Suddenly Laurie got it. Christ, he said to himself, has Reg really been thinking … But he won and it was Reg who dropped his eyes. “Hell, Reg, what do you think I am?”

“You’re okay, Spud.” He knew it wasn’t the apology Reg minded, it was the exposure. “Knew that all along. Shoving my oar in. No offense meant, honest to God.”

At least, he thought, one could do something for Reg out of this ephemeral ascendancy. “Tell you what. Leave it for today. It can’t make all that difference.” He couldn’t help that, and Reg hadn’t spirit enough to resent it. “I’m going to do a bit of thinking. Okay?”

“Okay, then.” Laurie knew he had rushed Reg into this, chiefly by terror of what he might say next. They got up from the bath cover. Laurie stood holding the door, to make sure it didn’t swing back against Reg’s arm. Reg cleared his throat. He hung back. “ ’S okay, Spud. Shan’t be a minute.”

Reg’s prudery being what it was, there might have been many reasons for this; but this time something arrested Laurie and illumination struck him. Oh, no, but
no,
he thought in helpless protest: it really was, at last, too much; suddenly it collapsed into an outrageous joke. He stood in the doorway and rocked with laughter. “But it’s—” he gasped. He gazed at Reg and imagined him creeping coyly out after a discreet delay, like a
femme galante
at a houseparty. It was excruciating.

Reg was grinning sheepishly. He looked curiously comforted and relieved.

Laurie leaned in at the door. “I shouldn’t worry, Reg. If you like, I’ll give you a certificate.”

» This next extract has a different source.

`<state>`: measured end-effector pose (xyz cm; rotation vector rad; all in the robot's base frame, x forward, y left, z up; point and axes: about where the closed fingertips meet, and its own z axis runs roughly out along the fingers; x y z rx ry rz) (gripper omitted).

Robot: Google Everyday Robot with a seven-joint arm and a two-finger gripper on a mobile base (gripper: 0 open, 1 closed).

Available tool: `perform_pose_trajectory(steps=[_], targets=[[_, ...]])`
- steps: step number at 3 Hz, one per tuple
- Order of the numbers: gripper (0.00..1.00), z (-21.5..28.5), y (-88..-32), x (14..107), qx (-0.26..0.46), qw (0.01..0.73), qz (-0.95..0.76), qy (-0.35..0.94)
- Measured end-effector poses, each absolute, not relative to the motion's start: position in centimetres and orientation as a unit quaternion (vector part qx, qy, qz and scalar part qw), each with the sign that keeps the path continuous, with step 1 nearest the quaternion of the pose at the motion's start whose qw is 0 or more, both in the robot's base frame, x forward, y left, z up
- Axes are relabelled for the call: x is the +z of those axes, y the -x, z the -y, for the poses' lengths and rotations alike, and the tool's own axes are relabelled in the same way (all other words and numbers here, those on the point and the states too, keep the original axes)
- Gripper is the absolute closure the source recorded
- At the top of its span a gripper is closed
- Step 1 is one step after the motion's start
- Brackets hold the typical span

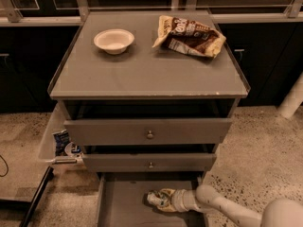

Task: Pick 7up can from bottom drawer and place on counter

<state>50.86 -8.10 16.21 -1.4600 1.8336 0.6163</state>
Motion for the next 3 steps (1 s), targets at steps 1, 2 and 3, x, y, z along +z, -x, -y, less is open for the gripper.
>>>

The post office was only ten minutes down the road. He pulled a telegraph form from the string-tied pad. Reg had had a couple of leaves in between operations; Laurie had written and forwarded letters, and knew the address by heart.

“Your husband’s condition grave please come immediately.” He signed it with the name of the hospital; Madge wouldn’t notice a thing like that.

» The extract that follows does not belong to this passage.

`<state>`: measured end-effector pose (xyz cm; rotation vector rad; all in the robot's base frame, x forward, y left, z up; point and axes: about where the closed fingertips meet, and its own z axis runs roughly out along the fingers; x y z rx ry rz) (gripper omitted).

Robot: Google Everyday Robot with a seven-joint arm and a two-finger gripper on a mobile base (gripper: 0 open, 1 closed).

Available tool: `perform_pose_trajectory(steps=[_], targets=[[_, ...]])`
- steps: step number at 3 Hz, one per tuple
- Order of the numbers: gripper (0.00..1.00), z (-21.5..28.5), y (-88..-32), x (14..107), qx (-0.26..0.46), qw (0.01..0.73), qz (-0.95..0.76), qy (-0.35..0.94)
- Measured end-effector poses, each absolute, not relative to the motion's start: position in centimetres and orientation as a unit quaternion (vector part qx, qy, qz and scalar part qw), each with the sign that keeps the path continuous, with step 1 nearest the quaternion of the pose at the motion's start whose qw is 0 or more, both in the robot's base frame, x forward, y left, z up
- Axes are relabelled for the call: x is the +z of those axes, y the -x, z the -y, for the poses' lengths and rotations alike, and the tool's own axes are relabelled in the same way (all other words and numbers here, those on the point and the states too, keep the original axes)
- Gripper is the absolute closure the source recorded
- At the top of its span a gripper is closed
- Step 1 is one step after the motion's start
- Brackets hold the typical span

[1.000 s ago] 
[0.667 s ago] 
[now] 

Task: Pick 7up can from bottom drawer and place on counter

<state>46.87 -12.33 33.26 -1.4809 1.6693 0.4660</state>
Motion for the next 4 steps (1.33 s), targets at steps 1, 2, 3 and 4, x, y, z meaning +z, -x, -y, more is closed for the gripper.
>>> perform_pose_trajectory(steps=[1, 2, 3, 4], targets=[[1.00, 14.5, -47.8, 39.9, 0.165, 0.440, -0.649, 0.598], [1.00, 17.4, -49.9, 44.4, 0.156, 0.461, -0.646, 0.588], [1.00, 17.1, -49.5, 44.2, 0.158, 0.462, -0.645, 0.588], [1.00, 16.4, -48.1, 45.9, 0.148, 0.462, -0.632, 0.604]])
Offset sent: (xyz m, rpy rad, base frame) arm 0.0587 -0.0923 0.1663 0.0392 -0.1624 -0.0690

An hour or two later, when it was too late to undo all this, he did what he had known he must, and went to warn the Sister. He would have thought poorly of her if she hadn’t been angry. “I’ve never known a patient take such a thing upon himself, never in all my years of nursing. Perhaps you’ll pay more attention to Major Ferguson in the morning. You’ve been here too long and you’ve got thoroughly above yourself.”

“Yes, Sister. I’m sorry.”

Luckily it was in the Staff Nurse’s duty period that Ralph rang up.

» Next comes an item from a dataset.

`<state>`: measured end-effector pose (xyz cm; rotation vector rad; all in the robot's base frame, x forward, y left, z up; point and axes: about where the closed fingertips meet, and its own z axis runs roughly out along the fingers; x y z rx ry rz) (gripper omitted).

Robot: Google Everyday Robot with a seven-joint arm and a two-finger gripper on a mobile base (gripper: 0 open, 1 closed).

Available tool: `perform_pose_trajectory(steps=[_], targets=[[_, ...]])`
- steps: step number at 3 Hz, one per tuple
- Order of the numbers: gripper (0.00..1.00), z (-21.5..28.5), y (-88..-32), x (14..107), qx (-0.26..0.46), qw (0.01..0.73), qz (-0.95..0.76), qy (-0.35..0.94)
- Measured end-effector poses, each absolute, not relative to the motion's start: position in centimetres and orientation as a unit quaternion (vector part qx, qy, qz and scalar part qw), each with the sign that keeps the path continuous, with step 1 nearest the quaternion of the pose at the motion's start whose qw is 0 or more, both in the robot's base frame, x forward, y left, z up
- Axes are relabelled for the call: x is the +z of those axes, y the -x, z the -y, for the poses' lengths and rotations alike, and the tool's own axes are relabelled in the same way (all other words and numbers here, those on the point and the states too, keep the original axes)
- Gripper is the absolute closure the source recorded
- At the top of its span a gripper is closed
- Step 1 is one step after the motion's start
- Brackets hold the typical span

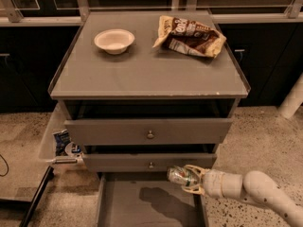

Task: Pick 7up can from bottom drawer and place on counter

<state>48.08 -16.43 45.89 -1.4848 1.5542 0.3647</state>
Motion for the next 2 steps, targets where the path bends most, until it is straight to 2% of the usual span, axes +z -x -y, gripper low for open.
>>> perform_pose_trajectory(steps=[2], targets=[[1.00, 12.9, -43.3, 55.9, 0.115, 0.454, -0.562, 0.682]])
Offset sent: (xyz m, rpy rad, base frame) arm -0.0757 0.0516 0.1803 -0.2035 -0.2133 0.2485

When the message came through he hesitated, wondering whether to send word by someone that he had just gone out. He hadn’t expected to hear from Ralph again.

On the morning after their last meeting Ralph had telephoned. They had been evasively facetious till it had stuck in both their throats; Ralph had approached the question of next Tuesday with awkward casualness; Laurie had said that he was sorry, this time he would have to get back. Ralph had taken it very quietly; there was no way of knowing what Bunny’s story had been. Now, to know that he had rung again, and was waiting, was full of excitement and inevitability, like a suspense story with a happy ending; but, he thought, still hesitating by his bed, there could be nothing but sadness in these perfunctory gestures of farewell. Involuntarily he felt at the leg-pocket of his battle-dress; he had got into the way of keeping the
Phaedrus
there again, as he had in the south coast training camp and afterwards in France. Now it no longer stood for something rounded off and complete, but for confusion and uncertainty and pain and compassion, and all the tangle of man’s mortality. And yet, he thought again, it was for such a world that it had been written.